_PROBLEM DETAILS_
Lines containing the word "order" in the data below: say how many, with no other text.

_DATASET CONTENT_

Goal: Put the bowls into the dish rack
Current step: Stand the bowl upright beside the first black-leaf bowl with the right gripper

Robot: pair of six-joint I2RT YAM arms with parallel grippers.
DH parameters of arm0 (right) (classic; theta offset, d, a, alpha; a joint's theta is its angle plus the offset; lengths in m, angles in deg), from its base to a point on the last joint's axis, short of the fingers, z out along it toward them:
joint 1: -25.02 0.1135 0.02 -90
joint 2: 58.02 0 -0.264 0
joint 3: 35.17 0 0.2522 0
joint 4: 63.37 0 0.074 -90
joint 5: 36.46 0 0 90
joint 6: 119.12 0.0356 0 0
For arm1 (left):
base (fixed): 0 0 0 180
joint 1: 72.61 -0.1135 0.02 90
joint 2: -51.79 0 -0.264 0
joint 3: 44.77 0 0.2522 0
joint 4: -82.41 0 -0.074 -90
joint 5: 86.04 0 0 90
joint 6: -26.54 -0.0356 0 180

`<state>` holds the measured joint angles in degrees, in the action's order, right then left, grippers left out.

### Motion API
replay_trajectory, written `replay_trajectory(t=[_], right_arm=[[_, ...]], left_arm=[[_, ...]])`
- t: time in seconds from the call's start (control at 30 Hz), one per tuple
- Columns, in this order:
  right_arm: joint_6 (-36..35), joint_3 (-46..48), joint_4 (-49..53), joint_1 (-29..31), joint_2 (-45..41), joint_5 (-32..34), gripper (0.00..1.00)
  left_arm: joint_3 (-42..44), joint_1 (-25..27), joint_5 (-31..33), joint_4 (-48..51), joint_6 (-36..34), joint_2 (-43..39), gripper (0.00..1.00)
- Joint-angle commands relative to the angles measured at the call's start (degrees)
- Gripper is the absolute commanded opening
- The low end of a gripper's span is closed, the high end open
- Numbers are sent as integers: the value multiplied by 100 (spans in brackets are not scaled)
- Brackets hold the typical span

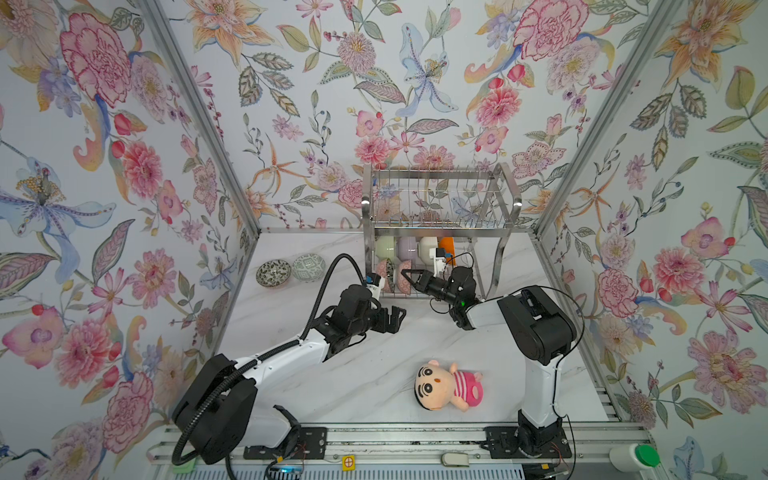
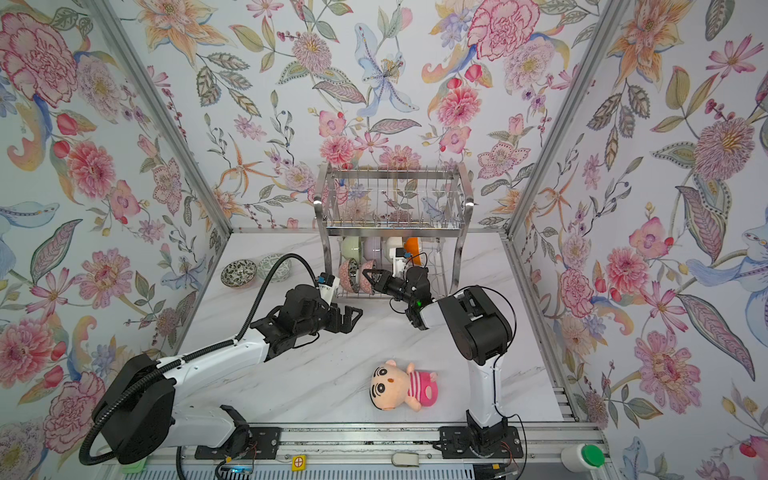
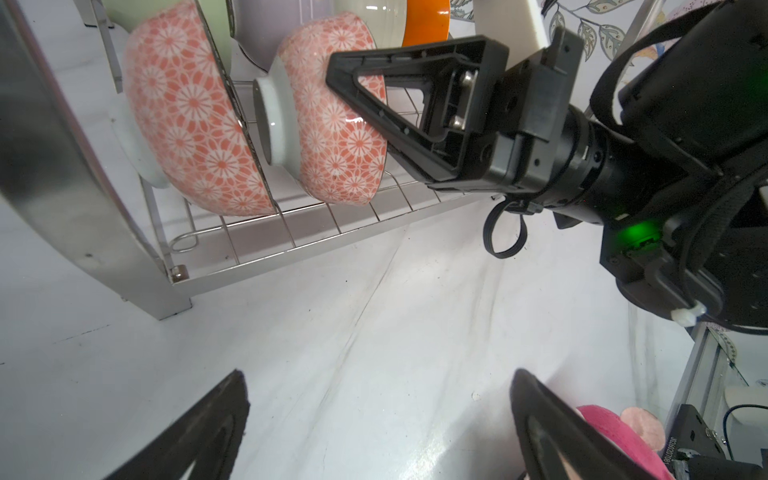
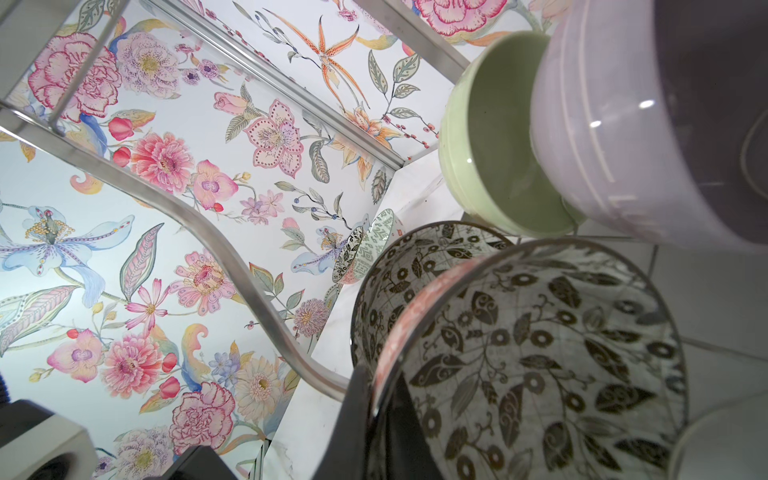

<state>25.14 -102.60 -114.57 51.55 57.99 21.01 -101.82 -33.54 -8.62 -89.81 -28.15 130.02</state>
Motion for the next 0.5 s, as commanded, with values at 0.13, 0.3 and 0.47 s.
replay_trajectory(t=[0.13,0.3,0.47], right_arm=[[-228,-124,126,-44,90,47,7],[-210,-213,146,-41,162,69,10],[-191,-327,193,-51,236,141,10]], left_arm=[[-173,68,128,89,-68,67,99],[-136,70,115,79,-7,52,99],[-127,70,133,101,-6,20,99]])
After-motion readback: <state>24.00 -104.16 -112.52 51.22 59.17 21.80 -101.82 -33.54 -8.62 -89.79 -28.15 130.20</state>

_RESULT OF THE EXERCISE_
2